*Brief:*
Set down exactly the lines below between the line holding "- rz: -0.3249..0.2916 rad" and the line holding "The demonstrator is", inclusive; no other line belongs in the answer.

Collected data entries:
----

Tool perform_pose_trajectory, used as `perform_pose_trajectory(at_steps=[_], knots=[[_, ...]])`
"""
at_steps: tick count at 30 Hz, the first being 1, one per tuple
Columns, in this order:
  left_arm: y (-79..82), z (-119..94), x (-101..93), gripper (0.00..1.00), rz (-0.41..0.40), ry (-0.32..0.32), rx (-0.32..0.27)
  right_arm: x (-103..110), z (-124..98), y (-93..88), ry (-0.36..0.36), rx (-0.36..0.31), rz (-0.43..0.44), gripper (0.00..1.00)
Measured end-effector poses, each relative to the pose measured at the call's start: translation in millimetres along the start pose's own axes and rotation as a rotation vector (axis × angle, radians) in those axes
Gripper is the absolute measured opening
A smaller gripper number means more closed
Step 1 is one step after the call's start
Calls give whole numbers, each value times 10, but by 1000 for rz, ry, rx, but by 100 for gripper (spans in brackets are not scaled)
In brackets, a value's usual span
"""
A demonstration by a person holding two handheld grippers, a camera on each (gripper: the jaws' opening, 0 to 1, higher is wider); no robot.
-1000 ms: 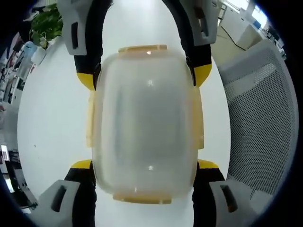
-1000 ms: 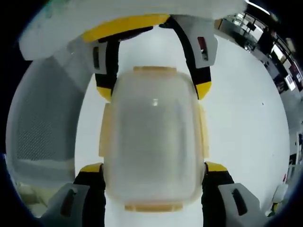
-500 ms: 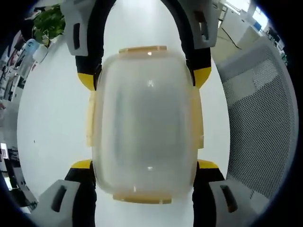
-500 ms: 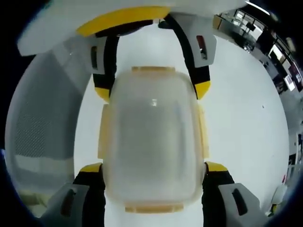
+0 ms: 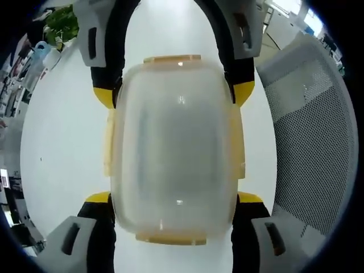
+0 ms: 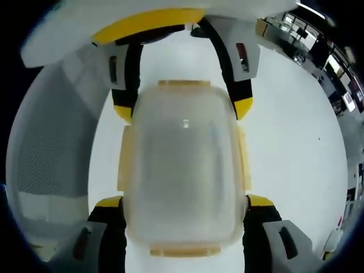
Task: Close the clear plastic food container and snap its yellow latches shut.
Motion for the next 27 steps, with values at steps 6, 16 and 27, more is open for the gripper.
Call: perform_pose_trajectory(at_steps=[6,16,27], knots=[[-111,-21,12,85,-5,-1,1,-20,48,99,3,-1,-3,86],[-300,-59,33,85,-5,-1,3,-43,127,279,2,-6,0,86],[-510,-94,55,85,-8,-2,5,-66,209,484,3,-11,-1,87]])
Point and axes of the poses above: the point that each gripper's makers call its tool centre point, and the gripper's own axes: z roughly forward along the fingers, x roughly to its left, y roughly out of its top, the point moved 10 cm from there along -z, roughly backward along the fingers, and after that the axes turned 4 degrees about -z, right-handed, at the moved point
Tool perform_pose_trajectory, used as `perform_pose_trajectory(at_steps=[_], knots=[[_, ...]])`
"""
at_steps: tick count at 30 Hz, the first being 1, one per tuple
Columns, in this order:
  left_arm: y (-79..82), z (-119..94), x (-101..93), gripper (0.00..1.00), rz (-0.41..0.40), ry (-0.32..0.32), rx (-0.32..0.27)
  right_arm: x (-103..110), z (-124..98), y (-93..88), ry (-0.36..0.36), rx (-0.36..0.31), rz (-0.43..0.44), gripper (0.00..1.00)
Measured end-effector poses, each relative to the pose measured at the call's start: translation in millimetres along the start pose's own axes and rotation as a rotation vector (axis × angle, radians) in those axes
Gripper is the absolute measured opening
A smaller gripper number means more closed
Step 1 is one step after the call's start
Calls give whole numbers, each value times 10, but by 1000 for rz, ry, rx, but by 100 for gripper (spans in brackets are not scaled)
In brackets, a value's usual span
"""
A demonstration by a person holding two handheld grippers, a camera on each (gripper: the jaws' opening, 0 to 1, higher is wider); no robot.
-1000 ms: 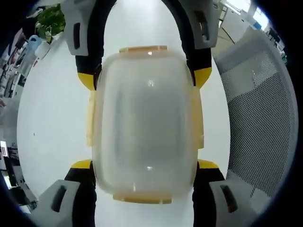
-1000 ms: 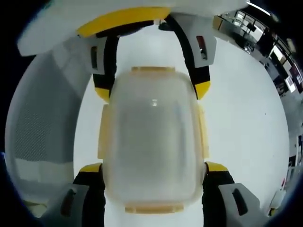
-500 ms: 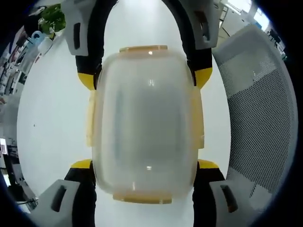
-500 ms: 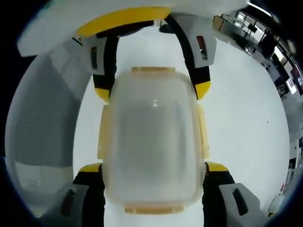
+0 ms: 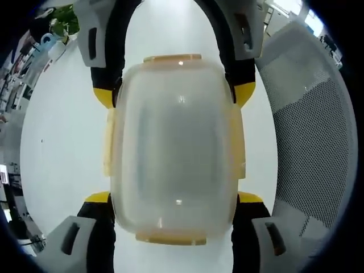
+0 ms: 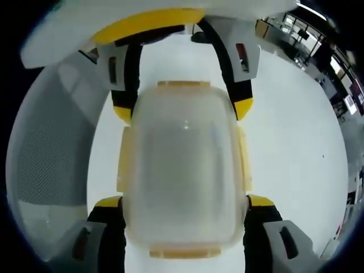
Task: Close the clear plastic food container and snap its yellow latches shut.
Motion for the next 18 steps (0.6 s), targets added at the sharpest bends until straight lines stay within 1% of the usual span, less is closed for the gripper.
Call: perform_pose_trajectory(at_steps=[13,18], knots=[[-252,-50,30,86,-3,0,3,-36,86,235,1,-6,0,87],[-312,-66,38,86,-3,0,2,-42,109,297,0,-8,1,87]])
Point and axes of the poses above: the point that each gripper's makers call its tool centre point, and the gripper's own axes: z roughly forward along the fingers, x roughly to its left, y roughly out of its top, the point moved 10 cm from there along -z, roughly backward along the fingers, and after that the axes turned 4 degrees about -z, right-handed, at the moved point
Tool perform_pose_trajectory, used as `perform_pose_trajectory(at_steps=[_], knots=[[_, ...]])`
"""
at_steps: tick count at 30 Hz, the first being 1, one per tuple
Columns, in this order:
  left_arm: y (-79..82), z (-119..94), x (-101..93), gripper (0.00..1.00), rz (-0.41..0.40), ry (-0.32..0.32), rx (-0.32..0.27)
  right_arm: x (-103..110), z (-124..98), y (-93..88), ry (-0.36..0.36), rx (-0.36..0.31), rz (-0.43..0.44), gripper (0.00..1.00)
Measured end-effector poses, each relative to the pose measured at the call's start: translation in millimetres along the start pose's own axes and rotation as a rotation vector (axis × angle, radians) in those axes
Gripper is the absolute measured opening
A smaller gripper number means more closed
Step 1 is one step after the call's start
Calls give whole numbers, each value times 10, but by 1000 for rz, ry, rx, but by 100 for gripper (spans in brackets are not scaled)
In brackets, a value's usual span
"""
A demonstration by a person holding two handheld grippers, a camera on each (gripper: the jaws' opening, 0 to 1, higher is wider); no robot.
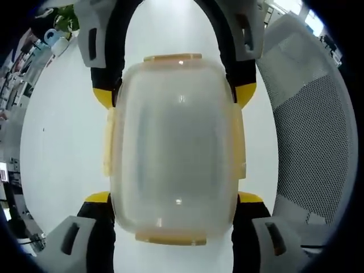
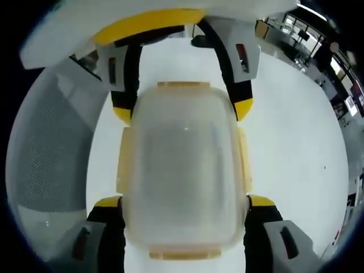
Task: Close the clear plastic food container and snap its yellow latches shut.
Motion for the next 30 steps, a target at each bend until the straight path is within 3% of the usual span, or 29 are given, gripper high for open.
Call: perform_pose_trajectory(at_steps=[30], knots=[[0,7,-4,86,-6,1,-7,-7,22,-13,6,-8,3,89]])
Point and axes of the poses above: the point that each gripper's makers call its tool centre point, and the gripper's own axes: z roughly forward along the fingers, x roughly to its left, y roughly out of its top, the point moved 10 cm from there along -z, roughly backward along the fingers, and after that the axes turned 4 degrees about -z, right-handed, at the moved point
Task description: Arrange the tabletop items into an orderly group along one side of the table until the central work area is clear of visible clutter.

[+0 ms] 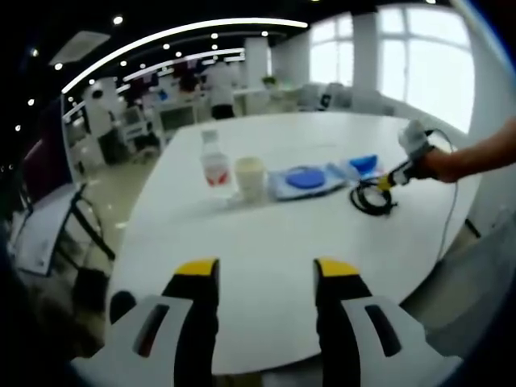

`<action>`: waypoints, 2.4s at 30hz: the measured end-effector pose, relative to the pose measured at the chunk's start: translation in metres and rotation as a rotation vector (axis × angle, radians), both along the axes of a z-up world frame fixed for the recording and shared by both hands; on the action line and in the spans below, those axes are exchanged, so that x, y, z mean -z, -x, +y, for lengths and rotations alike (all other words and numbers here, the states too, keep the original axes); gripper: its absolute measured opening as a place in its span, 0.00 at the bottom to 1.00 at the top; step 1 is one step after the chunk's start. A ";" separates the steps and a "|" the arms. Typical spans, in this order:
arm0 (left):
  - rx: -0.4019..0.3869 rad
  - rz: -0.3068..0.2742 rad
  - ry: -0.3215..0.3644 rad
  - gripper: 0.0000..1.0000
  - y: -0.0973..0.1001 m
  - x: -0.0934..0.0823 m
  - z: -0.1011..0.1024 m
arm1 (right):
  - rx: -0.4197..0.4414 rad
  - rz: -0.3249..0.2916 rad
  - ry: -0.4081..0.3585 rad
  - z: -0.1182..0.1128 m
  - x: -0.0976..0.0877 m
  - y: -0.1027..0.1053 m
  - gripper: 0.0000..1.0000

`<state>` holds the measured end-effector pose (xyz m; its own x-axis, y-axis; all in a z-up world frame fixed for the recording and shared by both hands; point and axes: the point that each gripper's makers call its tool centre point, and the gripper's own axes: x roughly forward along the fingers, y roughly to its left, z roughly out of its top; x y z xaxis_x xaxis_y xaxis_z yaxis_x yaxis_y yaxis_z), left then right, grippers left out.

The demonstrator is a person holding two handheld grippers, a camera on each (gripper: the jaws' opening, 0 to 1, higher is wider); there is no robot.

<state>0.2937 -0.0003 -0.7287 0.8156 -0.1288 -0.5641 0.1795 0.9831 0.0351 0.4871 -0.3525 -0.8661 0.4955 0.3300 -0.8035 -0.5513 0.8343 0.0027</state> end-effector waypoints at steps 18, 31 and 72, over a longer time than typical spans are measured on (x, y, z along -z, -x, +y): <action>0.015 0.016 -0.019 0.44 0.001 0.003 -0.003 | 0.041 -0.034 -0.002 -0.003 0.009 0.004 0.06; 0.022 0.015 -0.018 0.44 0.001 0.003 -0.004 | 0.088 -0.041 -0.036 -0.012 0.001 0.022 0.37; 0.026 -0.028 0.032 0.44 -0.001 -0.005 -0.007 | 0.091 -0.199 -0.213 0.004 -0.100 0.058 0.59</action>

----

*Reply:*
  - rz: -0.3249..0.2916 rad
  - ry: -0.4081..0.3585 rad
  - z: -0.1182..0.1128 m
  - x: -0.0976..0.0877 m
  - y: -0.1027..0.1053 m
  - gripper: 0.0000..1.0000

`<state>` holds the measured end-effector pose (xyz m; its own x-axis, y-axis; all in a z-up world frame fixed for the recording and shared by both hands; point and axes: the point that each gripper's makers call its tool centre point, and the gripper's own axes: x roughly forward along the fingers, y roughly to its left, z roughly out of its top; x y z xaxis_x xaxis_y xaxis_z yaxis_x yaxis_y yaxis_z), left then right, grippers left out.

The demonstrator is a person holding two handheld grippers, a camera on each (gripper: the jaws' opening, 0 to 1, higher is wider); there is no robot.

The answer was given in full.